Os representantes solicitaram ao Tribunal que ordene ao Estado a criação
de uma Comissão da Verdade, que cumpra com os parâmetros
internacionais de autonomia, independência e consulta pública para sua
integração e que esteja dotada de recursos e atribuições adequados (CIDH,
2010, p. 106).
Afirmando falar em nome dos oficiais generais do Exército, Jair Bolsonaro
condenou a iniciativa do Palácio do Planalto de aprovar o grupo de trabalho que terá
por função examinar as violações de direitos humanos durante os anos de 1946 e
1988. Tentando preservar a imagem dos militares aposentados e falecidos que
prestaram serviços entre os anos de 1964 a 1985, questiona a intenção do governo
de "efetivar o direito à memória e à verdade histórica e promover a reconciliação
nacional", através desses meios.
Contraditoriamente, na fundamentação da sentença os juízes da Corte
expressaram a preocupação com a possibilidade de nomeação discricionária da
Presidente da República dos membros desta Comissão. Receiam os julgadores que
haja nomeações de cunho político, ou mesmo de pessoas ligadas aos interesses
dos militares da época, ou mesmo de opositores revanchistas. Situação não
verificada até o momento, mesmo se tratando de uma Presidente ex-integrante dos
movimentos de oposição ao regime militar.
A implantação da Comissão da Verdade tem por finalidade a individualização
da conduta dos agentes militares, o que futuramente desencadeará nas punições de
suas condutas. Objetivo não alcançado através da Arguição de Descumprimento de
Preceito Fundamental interposta pela Ordem dos Advogados do Brasil perante o
Supremo Tribunal Federal, a qual buscava a revisão da Lei de Anistia. Resultado
que somente o futuro poderá esclarecer se positivo ou negativo ao país.
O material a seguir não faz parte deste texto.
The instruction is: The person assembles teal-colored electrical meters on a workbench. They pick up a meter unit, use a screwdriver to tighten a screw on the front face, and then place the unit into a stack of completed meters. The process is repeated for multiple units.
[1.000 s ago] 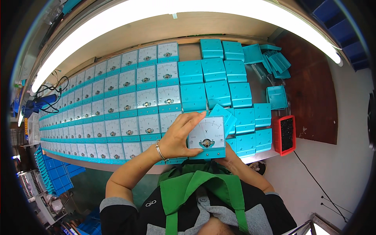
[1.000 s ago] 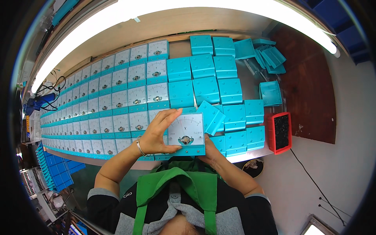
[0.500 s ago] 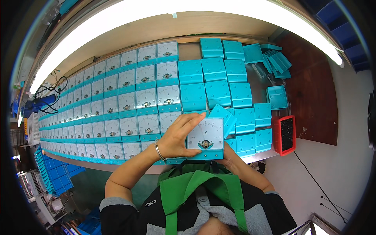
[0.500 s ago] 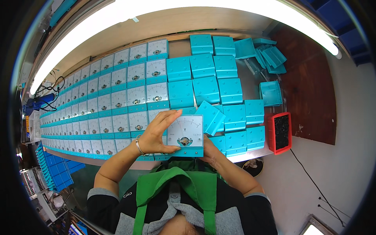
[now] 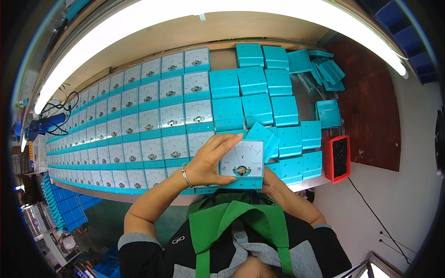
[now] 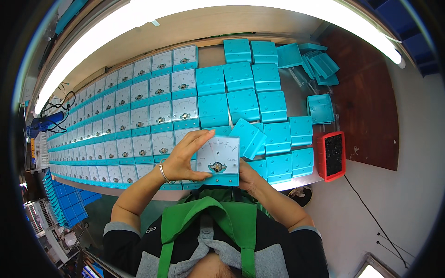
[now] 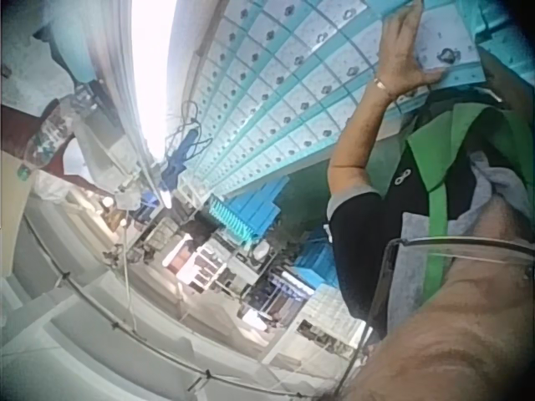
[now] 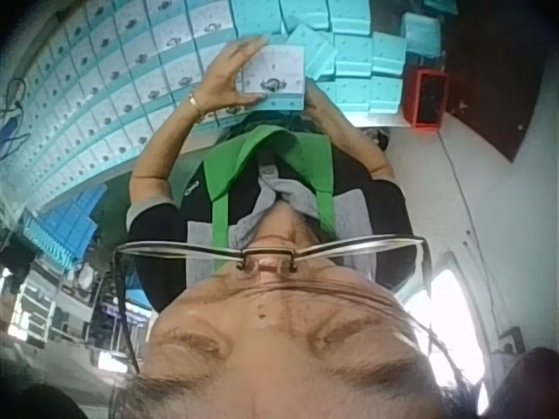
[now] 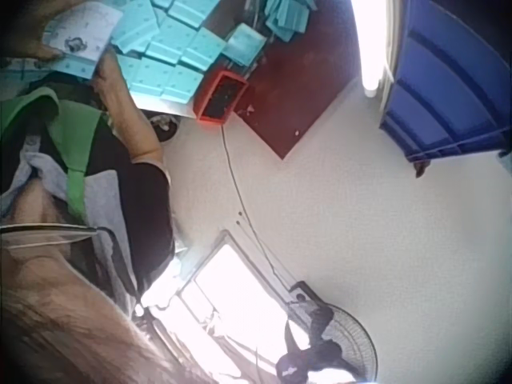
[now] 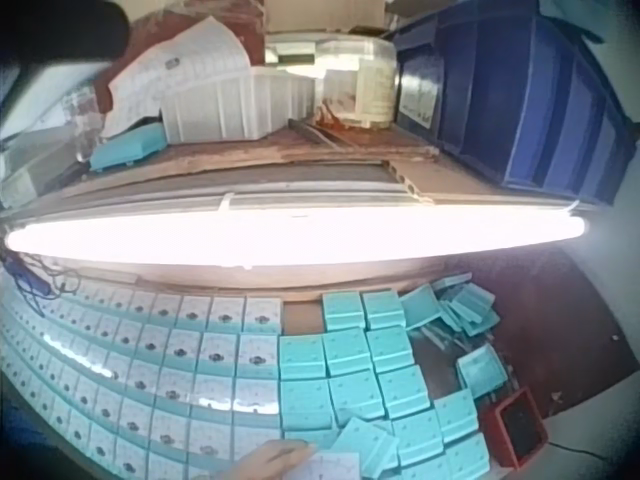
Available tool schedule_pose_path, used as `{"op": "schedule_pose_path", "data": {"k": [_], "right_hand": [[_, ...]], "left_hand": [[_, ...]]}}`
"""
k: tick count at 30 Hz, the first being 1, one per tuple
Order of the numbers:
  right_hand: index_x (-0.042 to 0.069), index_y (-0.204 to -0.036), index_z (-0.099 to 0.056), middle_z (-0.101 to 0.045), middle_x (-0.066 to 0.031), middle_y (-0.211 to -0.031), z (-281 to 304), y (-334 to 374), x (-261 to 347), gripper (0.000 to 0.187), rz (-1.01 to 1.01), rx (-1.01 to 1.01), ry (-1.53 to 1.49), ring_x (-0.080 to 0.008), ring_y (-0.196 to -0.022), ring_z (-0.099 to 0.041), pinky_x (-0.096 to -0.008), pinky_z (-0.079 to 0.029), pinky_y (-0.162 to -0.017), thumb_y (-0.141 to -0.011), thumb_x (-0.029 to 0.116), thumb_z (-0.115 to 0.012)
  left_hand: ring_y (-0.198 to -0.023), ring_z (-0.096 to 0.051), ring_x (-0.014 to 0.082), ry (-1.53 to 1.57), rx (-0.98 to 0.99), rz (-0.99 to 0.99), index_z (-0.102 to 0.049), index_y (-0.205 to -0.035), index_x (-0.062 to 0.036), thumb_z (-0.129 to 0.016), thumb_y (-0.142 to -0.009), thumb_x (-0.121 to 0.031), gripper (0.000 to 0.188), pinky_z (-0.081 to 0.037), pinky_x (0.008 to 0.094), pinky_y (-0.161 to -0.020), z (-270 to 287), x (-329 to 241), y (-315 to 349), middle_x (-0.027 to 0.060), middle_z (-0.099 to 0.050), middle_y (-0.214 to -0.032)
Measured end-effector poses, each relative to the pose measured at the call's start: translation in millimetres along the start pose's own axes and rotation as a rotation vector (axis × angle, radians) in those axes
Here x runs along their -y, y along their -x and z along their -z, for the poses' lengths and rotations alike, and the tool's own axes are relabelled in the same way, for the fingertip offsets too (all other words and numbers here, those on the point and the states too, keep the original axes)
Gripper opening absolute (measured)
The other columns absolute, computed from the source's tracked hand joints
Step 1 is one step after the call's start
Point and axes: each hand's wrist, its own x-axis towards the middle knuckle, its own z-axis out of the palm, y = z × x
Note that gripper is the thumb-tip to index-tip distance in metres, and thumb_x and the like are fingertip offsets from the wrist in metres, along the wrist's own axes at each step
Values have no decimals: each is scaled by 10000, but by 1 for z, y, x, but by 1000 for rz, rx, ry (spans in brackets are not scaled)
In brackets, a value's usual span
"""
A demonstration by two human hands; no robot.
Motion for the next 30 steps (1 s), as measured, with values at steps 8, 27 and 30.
{"op": "schedule_pose_path", "data": {"k": [8, 27, 30], "right_hand": [[3, -1307, -439, -570, -146, -1229, -2, 1, 1, 551, -21, 7, -18, -231, -1063, -612, -383, -547, -878, -855, 216, -671], [19, -1318, -436, -562, -143, -1245, -3, -1, 4, 512, -89, 18, -48, -231, -1063, -613, -392, -544, -884, -890, 223, -627], [21, -1308, -443, -567, -140, -1234, -4, -1, 2, 516, -76, 31, -55, -226, -1057, -615, -388, -545, -883, -876, 218, -645]], "left_hand": [[-1211, -450, 353, 13, 3, 2, -366, -1419, -69, -843, -567, -271, 997, -383, 433, -1015, -1, 3, 2, 191, -462, -1316], [-1211, -450, 353, 14, 11, 22, -357, -1425, -76, -841, -564, -276, 1007, -384, 431, -1018, 0, 8, 4, 193, -459, -1316], [-1212, -450, 354, 11, 11, 25, -358, -1424, -75, -841, -566, -279, 1005, -383, 432, -1019, 1, 8, 4, 194, -459, -1317]]}}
A inquestionável evolução brasileira ocorrida após 1985 selou o fim de uma
era, culminando na promulgação da Constituição Federal de 1988 e seu exaustivo
rol de direitos e garantias fundamentais. A busca pela efetividade dessas normas
reflete a consolidação da democracia no Brasil, não parecendo ser determinante
nesse processo a ocorrência de punições àqueles cidadãos brasileiros que,
decorridos quatro décadas de seus crimes, afirmarão terem agido em nome da
pátria.
Independentemente das possíveis consequências, a obrigação do Estado
brasileiro de adequar seu direito interno à Convenção Americana de Direitos
Humanos deverá ocorrer de forma pública e livre de questões políticas,
prenunciando uma nova revolução nos meios políticos do país, caçando-se direitos
adquiridos pela Lei de Anistia.
O respeito às vítimas daquele período histórico se demonstra através da
indenização pecuniária às vítimas e seus familiares, forma que deve ser
aperfeiçoada e encerrada quando do seu alcance pleno. As condenações penais no
Brasil jamais tiveram a capacidade de ressocializar criminosos, o que se contrapõe
ao objetivo das medidas que serão adotadas após longos anos de consolidação
democrática, expondo os agentes ainda vivos da ditadura ao retrocesso da Lei de
Talião, “olho por olho, dente por dente”.